Боялся ли он, что смерть не исполнит своих обещаний и, уже коснувшись его своим перстом, оставит его на земле? Что жизнь поступит с ним еще жесточе, если он вновь вернется к ней, уже порвав все связующие нити? Испытывал ли он двойственное состояние, ощущаемое некоторыми высшими натурами накануне событий, решающих их судьбу, – то явное противоречие между сердцем, чующим тайну грядущего, и разумом, не смеющим ее прозревать? То полное несходство между одновременными прозрениями, вследствие которого действия самых положительных умов иногда кажутся противоречащими их словам, хотя вытекают из одинакового убеждения? Мы полагали бы скорее, что, испытав непреоборимое желание оставить эту жизнь и сделав в Англии всё, что могло бы сократить его последние дни, он хотел устранить всё, что могло бы дать повод подозревать об этой слабости и что в другом он, с его мировоззрением, осудил бы как романтическое, театральное, смешное. Он покраснел бы, поступая, как герои мелодрам; он их ненавидел, как Бокажа [202]на сцене , как героев модного романа, которых он глубоко презирал. Если, несмотря на эту ненависть, это презрение, он не мог устоять перед огромным соблазном смерти [203]– последнего успокоения тех, кого отравило своим горьким, головокружительным зелием отчаяние, – он рассчитывал, должно быть, что никто не догадается об этой слабости, общей всем, кто ранен был женщиной такою раной, от которой излечиться можно только смертью!
Узнав о его тяжелом состоянии, [204]аббат Александр Еловицкий, один из самых видных представителей польской эмиграции, ввиду отсутствия польского священника, бывшего некогда духовником Шопена, посетил его, хотя их отношения в последние годы были натянутыми. Он трижды не был принят окружающими Шопена лицами, но слишком хорошо знал Шопена и не потерял терпения и уверенности, что увидит его, как только больной узнает о его приходе. И правда, когда он нашел средство дать знать больному о своем присутствии, он был немедленно принят. Сначала в его приеме бедным другом, умирающим, разбитым, исходящим кровью, задыхающимся, изнемогающим от страданий, чувствовался некоторый холодок, или, вернее, некоторое замешательство, объяснимое той робостью, тем внутренним трепетом, который мы испытываем всегда, когда, веря в бога и прервав с ним сношения, очутимся лицом к лицу с его служителем, один вид которого напоминает нам об отеческой его благости и неблагодарности нашего забвения.
Аббат Еловицкий пришел вновь на следующий день, затем являлся ежедневно в один и тот же час, как бы не замечая, не понимая, не допуская ни малейших изменений в их отношениях.

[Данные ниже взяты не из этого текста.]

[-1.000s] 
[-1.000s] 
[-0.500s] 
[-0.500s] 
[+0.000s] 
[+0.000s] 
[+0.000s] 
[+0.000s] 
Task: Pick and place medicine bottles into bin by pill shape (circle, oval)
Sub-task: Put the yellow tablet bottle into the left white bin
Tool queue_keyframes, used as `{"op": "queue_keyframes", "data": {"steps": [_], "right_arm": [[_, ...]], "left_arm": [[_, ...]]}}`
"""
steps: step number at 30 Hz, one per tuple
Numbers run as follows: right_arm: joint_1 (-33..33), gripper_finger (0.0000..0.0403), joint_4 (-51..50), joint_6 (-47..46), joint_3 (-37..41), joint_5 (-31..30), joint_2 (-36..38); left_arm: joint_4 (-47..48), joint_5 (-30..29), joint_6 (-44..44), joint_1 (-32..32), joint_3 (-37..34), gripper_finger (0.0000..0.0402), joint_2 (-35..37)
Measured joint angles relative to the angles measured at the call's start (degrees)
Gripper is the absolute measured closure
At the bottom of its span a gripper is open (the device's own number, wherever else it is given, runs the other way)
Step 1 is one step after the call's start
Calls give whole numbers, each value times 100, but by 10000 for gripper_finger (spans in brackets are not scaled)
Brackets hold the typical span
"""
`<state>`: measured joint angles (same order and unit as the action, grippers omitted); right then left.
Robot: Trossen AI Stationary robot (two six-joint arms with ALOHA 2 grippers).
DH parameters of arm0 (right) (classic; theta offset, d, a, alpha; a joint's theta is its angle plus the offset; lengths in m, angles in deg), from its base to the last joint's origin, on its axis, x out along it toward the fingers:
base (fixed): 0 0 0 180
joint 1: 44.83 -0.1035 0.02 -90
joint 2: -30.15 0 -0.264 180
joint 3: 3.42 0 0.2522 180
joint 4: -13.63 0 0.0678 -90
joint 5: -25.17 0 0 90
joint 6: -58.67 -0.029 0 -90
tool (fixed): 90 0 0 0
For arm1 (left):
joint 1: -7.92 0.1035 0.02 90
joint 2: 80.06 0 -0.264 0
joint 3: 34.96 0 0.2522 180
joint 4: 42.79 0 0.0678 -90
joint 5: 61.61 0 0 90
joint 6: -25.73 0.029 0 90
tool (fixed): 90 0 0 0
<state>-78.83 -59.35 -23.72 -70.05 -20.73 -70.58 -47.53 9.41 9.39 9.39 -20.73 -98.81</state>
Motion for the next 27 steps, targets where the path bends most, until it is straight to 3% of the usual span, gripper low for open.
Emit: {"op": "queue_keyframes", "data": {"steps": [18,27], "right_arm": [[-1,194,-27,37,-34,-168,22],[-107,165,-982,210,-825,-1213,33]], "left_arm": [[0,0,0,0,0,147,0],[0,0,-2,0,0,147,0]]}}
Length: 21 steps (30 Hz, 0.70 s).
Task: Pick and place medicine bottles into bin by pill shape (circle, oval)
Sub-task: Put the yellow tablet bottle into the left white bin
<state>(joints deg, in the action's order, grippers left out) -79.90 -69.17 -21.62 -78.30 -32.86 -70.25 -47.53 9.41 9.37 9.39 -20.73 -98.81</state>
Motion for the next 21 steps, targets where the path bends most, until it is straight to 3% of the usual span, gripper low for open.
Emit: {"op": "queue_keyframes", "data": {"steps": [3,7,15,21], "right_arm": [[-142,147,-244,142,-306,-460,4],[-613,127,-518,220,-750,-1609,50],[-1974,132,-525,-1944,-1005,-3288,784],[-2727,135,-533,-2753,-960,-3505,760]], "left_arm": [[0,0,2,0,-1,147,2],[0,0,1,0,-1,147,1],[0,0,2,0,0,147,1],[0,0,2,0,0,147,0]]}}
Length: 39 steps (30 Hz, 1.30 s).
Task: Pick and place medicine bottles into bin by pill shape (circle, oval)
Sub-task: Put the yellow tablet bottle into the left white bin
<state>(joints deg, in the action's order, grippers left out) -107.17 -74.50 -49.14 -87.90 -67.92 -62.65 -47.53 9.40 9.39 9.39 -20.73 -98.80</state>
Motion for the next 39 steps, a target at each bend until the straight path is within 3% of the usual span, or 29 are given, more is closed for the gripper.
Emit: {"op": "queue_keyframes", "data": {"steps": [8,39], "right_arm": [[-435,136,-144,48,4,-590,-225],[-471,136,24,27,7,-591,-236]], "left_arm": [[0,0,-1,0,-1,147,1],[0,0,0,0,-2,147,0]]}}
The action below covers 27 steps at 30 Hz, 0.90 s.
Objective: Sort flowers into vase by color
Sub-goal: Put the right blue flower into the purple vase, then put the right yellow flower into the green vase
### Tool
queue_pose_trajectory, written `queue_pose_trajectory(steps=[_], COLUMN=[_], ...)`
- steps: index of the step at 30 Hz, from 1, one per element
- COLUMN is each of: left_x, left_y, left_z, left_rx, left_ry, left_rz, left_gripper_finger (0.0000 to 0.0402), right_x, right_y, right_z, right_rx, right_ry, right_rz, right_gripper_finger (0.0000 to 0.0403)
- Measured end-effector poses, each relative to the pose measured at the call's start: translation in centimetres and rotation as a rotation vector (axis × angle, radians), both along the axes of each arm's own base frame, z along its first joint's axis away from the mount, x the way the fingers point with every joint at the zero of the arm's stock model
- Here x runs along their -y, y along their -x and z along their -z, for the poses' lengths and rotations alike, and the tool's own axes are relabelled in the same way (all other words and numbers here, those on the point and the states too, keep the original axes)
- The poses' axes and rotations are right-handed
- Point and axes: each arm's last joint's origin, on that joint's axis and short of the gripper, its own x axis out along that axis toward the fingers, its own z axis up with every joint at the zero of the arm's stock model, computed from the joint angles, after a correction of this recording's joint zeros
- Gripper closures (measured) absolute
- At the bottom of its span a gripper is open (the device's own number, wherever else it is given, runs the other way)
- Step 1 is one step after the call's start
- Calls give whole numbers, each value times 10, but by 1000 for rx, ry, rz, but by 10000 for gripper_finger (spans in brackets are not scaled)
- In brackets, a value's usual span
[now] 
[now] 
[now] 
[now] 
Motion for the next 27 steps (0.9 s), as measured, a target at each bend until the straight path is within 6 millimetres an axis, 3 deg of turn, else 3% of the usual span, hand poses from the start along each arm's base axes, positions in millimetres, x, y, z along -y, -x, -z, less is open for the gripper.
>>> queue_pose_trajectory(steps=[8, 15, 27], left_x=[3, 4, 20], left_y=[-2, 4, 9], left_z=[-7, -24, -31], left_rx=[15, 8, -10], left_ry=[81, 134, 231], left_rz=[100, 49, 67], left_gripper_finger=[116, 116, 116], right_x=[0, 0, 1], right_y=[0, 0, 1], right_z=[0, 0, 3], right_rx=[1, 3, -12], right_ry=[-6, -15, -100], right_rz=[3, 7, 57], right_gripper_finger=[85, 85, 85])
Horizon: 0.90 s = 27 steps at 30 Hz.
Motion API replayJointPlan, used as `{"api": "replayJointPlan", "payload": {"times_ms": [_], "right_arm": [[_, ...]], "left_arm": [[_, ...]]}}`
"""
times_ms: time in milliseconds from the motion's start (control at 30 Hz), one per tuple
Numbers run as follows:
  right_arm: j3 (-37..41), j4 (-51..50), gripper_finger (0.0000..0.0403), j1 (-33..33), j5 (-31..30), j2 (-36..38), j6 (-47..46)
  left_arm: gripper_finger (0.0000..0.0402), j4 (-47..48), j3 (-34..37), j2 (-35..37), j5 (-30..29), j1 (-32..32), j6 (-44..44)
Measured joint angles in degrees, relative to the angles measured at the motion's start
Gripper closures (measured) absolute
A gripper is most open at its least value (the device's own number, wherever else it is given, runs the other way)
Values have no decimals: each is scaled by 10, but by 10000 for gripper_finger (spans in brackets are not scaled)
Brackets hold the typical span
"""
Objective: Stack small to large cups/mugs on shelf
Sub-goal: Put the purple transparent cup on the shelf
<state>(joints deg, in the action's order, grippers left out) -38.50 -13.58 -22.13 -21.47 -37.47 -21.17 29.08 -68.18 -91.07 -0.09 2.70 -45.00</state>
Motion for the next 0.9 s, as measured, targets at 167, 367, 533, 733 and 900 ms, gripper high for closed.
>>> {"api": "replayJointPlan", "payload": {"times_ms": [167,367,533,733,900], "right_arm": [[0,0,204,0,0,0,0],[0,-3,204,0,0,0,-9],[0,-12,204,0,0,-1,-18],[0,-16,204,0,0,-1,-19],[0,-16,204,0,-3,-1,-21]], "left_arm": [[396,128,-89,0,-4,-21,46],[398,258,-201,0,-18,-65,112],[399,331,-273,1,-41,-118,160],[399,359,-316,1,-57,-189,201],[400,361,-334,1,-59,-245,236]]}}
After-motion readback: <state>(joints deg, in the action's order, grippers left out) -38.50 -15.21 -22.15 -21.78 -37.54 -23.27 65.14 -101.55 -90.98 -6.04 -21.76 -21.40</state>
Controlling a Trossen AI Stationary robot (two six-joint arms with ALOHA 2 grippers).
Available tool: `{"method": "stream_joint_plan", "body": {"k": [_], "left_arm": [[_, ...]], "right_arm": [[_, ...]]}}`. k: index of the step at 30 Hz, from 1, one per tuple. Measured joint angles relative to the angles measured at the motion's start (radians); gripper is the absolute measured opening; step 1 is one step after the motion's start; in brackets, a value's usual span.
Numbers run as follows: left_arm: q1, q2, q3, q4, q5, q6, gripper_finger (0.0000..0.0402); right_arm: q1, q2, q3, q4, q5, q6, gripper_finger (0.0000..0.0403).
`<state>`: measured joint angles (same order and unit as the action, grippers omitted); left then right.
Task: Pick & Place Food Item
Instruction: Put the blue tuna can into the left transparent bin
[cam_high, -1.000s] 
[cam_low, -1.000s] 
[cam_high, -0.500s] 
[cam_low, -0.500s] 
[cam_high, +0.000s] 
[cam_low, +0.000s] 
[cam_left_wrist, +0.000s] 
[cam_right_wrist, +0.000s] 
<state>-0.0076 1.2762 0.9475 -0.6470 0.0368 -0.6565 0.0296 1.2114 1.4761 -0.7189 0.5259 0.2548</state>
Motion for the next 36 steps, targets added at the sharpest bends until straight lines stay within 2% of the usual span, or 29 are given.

Он говорил с Шопеном всегда по-польски, как если бы они виделись только накануне, как если бы в промежуток времени ничего не произошло, как если бы они жили не в Париже, а в Варшаве. Он рассказывал Шопену о подробностях жизни группы церковников-эмигрантов, о новых гонениях на религию в Польше, о закрытии церквей, о тысячах священников, сосланных в Сибирь за то, что не хотели отречься от своего бога, о многих мучениках, умерших под кнутом или расстрелянных за то, что отказались отречься от своей веры!.. Легко догадаться, как долго могли продолжаться подобные рассказы! Они изобиловали волнующими подробностями, одни других разительнее, трагичнее, ужаснее.
Частые визиты Еловицкого становились с каждым днем всё интереснее для больного. Они, вполне естественно, без усилий и потрясений, переносили его в родную атмосферу; они связывали настоящее с прошлым, как бы приводили его на родину, в милую сердцу Польшу, которую он видел, как никогда, окровавленной, залитой слезами, бичуемой, растерзанной, унижаемой и оскорбляемой, – но всегда царицей в своей шутовской порфире и терновом венце. Однажды Шопен запросто сказал своему другу, что давно уже не исповедывался и хотел бы это сделать; это тотчас было исполнено, так как исповедник я духовник давно уже, не заговаривая об этом, приготовились к этому величественному и прекрасному моменту.
Лишь только священник и друг произнес последние слова разрешительной молитвы, Шопен испустил глубокий вздох облегчения, с улыбкой обнял его обеими руками «по-польски», воскликнул: «Спасибо, спасибо, дорогой мой! Благодаря тебе я не умру, как свинья (jak swinia)!» Мы слышали эти подробности из уст самого аббата Еловицкого, впоследствии напечатавшего их в одном из своих «Lettres spirituelles» [ «Духовных писем»]. Он рассказал нам о глубоком впечатлении, произведенном на него этим выражением, столь простонародно-энергичном в устах человека, известного изысканностью и изяществом речи. Это слово, столь странное в его устах, казалось, выбрасывало из его сердца все скопившееся в нем отвращение.